携帯獣の絵に近づくと、画面下に小さなコンソールウィンドウが表示されて、絵がプレイヤーに対して英語のメッセージを送信してきます。メッセージは起動する都度変化し、その内容のほとんどは苦痛や困窮を訴えてくる悲痛なものです(「この場所は寒い」「ひもじい」「体のあちこちが痛い」「助けてくれ」等)。コンソールウィンドウにメッセージをタイプすることでこちらも応答を返すことが可能で、相手からは明らかにメッセージを理解していると見られる反応があります。これまでのところ、メッセージを送ること以外のこちらから取れるアクションは見つかっていません。

特殊な条件下で起動された「Hall of Tortured Souls」がどのような性質を持つのかは議論が分かれていますが、数名の局員はこの「Hall of Tortured Souls」が概念としての「死後の世界」のようなものに繋げられており、そこに携帯獣が囚われているのではないかとの見方を示しています。携帯獣のみが登場するのは、携帯獣が持つ自己情報化能力と何らかの関係があるのではないかとのことです。登場する携帯獣の特徴から、この仮説は立証こそ困難であるものの、有力な仮説の一つとして考えられています。

[1999-03-14 Update]

1999年3月11日早朝、本案件の担当者がCRTディスプレイへ顔を埋没させる形で死亡しているのを、別の局員が発見しました(事案#92112)。局員は個人的に養育していたエネコを2ヶ月ほど前に病気で亡くしており、「Hall of Tortured Souls」には前例に沿ってそのエネコが登場していました。局員は数日前に無断で「Hall of Tortured Souls」へアクセスしていることを上司に指摘されており、厳重注意を受けたばかりでした。当局では、局員が「Hall of Tortured Souls」を通してエネコと対話する過程で精神に変調をきたし、自死するに至ったものと結論付けました。

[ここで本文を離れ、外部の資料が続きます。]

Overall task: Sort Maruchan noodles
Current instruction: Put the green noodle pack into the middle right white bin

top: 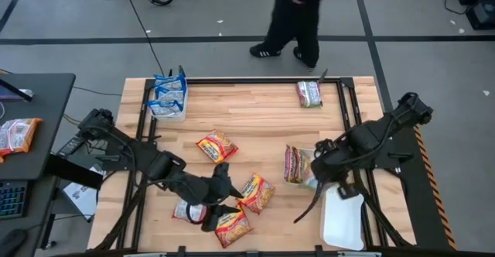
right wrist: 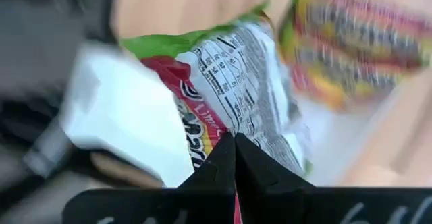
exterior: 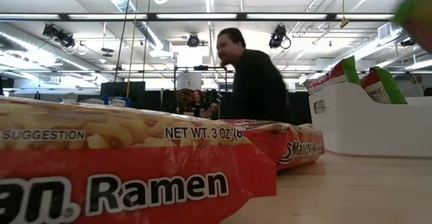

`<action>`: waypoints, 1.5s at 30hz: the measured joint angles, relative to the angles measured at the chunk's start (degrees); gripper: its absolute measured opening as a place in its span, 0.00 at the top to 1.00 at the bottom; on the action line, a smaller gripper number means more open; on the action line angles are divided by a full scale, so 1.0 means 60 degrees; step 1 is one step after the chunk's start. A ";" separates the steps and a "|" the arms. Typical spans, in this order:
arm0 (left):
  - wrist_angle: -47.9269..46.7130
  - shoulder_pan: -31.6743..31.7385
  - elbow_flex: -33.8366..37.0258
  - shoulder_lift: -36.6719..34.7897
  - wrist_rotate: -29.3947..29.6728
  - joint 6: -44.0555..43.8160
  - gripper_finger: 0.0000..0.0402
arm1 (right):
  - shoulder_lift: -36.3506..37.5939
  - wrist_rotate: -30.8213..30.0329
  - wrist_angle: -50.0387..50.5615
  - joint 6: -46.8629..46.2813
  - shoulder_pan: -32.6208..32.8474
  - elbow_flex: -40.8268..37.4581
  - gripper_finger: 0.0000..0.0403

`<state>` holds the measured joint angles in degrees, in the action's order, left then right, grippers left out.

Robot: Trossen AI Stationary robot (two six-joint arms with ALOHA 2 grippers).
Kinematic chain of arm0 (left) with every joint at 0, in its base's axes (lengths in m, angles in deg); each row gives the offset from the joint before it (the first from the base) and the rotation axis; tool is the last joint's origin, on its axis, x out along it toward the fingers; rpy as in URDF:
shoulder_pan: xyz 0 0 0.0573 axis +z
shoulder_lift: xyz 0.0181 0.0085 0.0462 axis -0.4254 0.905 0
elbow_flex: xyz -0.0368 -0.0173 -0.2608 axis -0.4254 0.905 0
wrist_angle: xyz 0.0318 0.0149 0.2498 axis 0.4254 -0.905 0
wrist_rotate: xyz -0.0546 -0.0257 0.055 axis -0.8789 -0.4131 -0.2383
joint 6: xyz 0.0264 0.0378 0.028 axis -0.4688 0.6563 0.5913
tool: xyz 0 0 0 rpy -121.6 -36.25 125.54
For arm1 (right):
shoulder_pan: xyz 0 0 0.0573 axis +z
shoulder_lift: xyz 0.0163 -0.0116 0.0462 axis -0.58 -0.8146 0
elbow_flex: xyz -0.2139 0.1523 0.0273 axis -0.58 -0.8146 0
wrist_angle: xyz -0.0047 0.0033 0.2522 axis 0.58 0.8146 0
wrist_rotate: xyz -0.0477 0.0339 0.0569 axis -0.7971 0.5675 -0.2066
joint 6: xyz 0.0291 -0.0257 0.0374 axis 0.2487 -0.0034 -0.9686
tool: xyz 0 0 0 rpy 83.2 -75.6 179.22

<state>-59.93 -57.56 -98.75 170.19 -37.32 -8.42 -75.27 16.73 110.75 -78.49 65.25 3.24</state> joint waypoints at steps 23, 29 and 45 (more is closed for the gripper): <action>-0.1752 0.3270 0.0001 0.1671 -0.0450 0.1897 0.53 | -0.1433 -0.1785 0.0616 1.0653 -0.1505 -0.2753 1.00; -0.1450 0.4272 0.0001 0.2697 -0.0520 0.2408 0.53 | -0.1382 -0.2210 0.0562 1.2297 -0.2409 -0.3085 1.00; 0.1307 0.4640 0.0001 0.5016 -0.3057 0.0739 0.53 | -0.1233 -0.2361 -0.1149 1.1935 -0.3250 -0.3650 1.00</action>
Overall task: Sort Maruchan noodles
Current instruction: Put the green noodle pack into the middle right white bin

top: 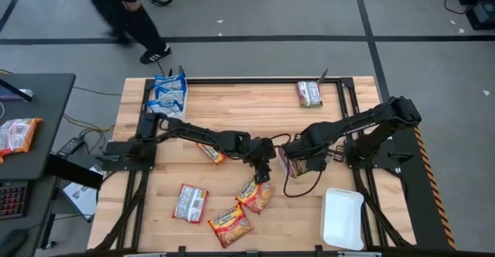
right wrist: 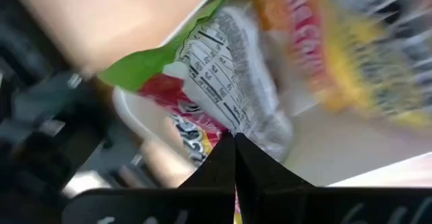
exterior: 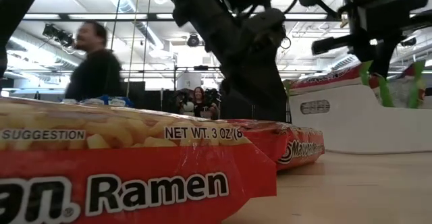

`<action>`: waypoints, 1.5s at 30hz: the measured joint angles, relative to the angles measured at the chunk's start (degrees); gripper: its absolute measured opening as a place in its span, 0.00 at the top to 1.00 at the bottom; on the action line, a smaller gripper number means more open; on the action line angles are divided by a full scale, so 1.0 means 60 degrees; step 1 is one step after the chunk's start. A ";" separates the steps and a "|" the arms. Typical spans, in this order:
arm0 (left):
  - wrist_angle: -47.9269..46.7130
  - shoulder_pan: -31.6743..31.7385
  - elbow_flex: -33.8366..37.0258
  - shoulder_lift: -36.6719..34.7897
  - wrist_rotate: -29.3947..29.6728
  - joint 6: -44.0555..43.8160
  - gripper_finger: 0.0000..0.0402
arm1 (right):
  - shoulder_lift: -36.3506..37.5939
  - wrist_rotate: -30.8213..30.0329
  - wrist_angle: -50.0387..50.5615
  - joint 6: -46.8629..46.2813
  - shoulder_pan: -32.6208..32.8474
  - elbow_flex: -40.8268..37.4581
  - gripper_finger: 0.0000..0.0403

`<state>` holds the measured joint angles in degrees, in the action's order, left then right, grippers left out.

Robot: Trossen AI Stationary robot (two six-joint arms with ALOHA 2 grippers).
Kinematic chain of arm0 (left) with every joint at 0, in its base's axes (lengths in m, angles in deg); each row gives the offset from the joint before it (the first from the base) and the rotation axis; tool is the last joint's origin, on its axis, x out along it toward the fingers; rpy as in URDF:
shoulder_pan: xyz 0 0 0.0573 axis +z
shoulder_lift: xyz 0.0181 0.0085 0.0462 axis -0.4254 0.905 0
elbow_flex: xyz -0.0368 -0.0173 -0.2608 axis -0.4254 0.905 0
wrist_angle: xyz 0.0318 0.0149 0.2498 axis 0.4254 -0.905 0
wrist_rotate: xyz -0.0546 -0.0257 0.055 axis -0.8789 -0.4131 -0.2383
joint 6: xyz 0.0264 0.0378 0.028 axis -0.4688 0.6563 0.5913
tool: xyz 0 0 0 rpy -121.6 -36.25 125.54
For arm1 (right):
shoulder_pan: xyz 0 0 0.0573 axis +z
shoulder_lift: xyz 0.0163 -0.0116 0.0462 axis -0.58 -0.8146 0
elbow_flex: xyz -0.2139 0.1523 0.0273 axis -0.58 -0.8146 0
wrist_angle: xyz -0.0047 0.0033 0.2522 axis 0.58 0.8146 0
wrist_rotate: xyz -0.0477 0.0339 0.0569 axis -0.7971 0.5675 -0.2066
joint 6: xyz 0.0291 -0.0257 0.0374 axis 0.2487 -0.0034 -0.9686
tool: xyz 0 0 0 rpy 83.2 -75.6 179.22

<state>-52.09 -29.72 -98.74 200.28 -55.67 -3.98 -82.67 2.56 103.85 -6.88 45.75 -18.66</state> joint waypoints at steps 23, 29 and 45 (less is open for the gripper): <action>0.3593 0.0594 -0.0022 0.0788 0.0338 0.0632 0.53 | 0.0033 0.1115 -0.1514 -0.2762 0.0521 0.0018 1.00; 0.3517 0.0403 -0.0018 0.0781 0.0256 0.0655 0.53 | 0.0033 0.1138 -0.1490 -0.2869 0.0847 0.0018 1.00; -0.0222 0.0022 0.0004 -0.0719 -0.0274 0.0466 0.53 | 0.0030 0.0389 -0.1869 -0.3419 0.1150 0.0546 0.76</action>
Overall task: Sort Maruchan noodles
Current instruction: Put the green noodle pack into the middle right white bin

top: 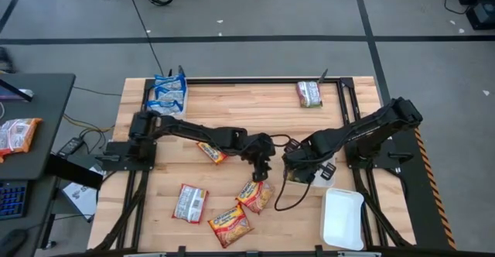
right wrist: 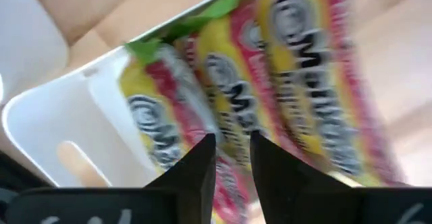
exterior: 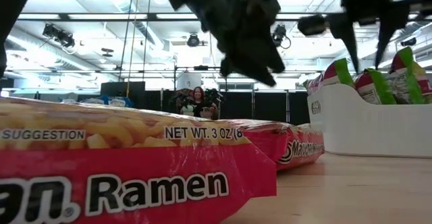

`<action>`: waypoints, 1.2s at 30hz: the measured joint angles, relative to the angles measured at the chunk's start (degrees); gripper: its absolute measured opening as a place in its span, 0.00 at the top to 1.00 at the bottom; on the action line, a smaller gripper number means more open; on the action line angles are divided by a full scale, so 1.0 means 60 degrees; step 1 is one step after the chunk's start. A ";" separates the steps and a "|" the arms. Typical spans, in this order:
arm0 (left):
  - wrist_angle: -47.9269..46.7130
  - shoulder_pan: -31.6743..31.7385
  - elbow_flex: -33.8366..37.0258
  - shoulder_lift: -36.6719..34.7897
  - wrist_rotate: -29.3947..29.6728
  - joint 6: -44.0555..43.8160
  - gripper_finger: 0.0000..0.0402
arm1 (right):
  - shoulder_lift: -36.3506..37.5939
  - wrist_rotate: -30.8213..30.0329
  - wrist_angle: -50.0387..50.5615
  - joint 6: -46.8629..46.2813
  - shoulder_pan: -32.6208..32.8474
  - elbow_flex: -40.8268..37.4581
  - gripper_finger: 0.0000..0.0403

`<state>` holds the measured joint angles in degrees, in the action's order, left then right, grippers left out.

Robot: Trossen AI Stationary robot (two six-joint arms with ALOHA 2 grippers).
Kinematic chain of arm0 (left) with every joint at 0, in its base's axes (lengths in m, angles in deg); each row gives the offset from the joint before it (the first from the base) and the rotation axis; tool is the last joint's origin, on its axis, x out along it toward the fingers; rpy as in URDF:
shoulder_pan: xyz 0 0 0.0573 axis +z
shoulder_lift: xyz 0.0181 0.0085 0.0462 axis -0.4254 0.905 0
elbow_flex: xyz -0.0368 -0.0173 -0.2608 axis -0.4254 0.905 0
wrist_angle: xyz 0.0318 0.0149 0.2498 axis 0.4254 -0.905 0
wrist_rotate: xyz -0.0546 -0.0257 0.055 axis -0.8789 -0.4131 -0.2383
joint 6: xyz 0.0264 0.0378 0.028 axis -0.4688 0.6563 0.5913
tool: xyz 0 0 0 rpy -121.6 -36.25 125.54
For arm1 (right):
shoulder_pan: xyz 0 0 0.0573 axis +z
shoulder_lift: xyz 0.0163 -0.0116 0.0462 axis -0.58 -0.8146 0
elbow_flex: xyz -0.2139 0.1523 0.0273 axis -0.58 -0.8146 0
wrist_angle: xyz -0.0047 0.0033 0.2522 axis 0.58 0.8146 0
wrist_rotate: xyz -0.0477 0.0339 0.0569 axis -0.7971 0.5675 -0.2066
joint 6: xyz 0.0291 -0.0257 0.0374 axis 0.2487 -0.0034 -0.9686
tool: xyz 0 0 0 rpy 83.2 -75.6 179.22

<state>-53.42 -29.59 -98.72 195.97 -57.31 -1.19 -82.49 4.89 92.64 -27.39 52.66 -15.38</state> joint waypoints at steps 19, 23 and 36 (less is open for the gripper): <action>-0.4179 -0.0514 -0.0004 -0.2932 0.0423 -0.0814 0.53 | 0.1340 -0.1767 -0.1238 -0.5177 -0.4660 0.1769 0.72; -0.4019 -0.0753 -0.0004 -0.3311 0.0921 -0.1330 0.53 | 0.1134 -0.2497 -0.1645 -0.6672 -0.6302 0.1398 0.68; -0.2898 -0.1600 -0.0004 -0.3407 0.1875 -0.2201 0.53 | -0.2303 -0.3353 -0.1181 -0.8730 -0.8532 0.1330 0.61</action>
<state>-70.81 -39.19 -98.74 175.53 -46.06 -14.39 -96.31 -15.23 85.55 -79.77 1.47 -7.41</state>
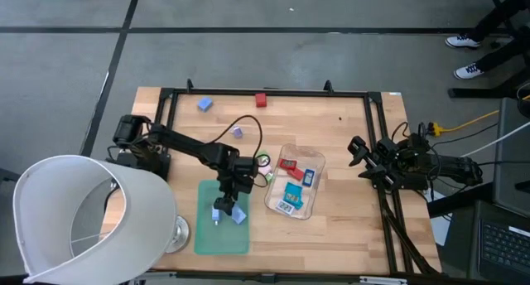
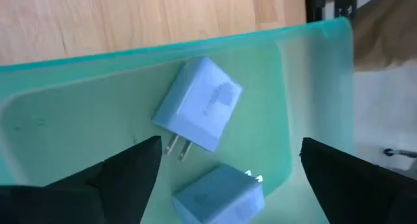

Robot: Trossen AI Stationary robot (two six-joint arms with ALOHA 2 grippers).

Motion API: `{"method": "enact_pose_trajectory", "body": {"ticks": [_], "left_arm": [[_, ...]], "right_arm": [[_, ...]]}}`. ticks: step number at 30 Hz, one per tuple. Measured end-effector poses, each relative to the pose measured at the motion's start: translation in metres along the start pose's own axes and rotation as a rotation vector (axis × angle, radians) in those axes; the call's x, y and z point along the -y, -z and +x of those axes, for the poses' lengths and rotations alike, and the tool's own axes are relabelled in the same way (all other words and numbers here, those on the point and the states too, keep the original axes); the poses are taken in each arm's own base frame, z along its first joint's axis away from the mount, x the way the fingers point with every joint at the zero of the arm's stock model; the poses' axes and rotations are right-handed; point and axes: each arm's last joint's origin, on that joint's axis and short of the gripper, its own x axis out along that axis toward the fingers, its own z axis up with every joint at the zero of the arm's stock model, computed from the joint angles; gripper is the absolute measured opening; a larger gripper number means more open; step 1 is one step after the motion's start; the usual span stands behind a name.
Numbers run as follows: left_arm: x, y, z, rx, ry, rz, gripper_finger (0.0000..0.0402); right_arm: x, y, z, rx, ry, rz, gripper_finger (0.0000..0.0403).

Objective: Pick & Place Office items
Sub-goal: Put the dark blue charger adapter into the green bin

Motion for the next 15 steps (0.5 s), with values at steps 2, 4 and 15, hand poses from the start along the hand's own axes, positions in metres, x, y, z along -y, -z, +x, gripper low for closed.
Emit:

これに伴って取り扱い手順が改訂され、「Hall of Tortured Souls」へのアクセスはいかなる理由においても禁止されることが決定しました。

Supplementary Items:

本案件に付帯するアイテムはありません。

 

※この物語はフィクションです。実在の人物・団体名・事件とは、一切関係ありません。

※でも、あなたがこの物語を読んで心に感じたもの、残ったものがあれば、それは紛れも無い、ノンフィクションなものです。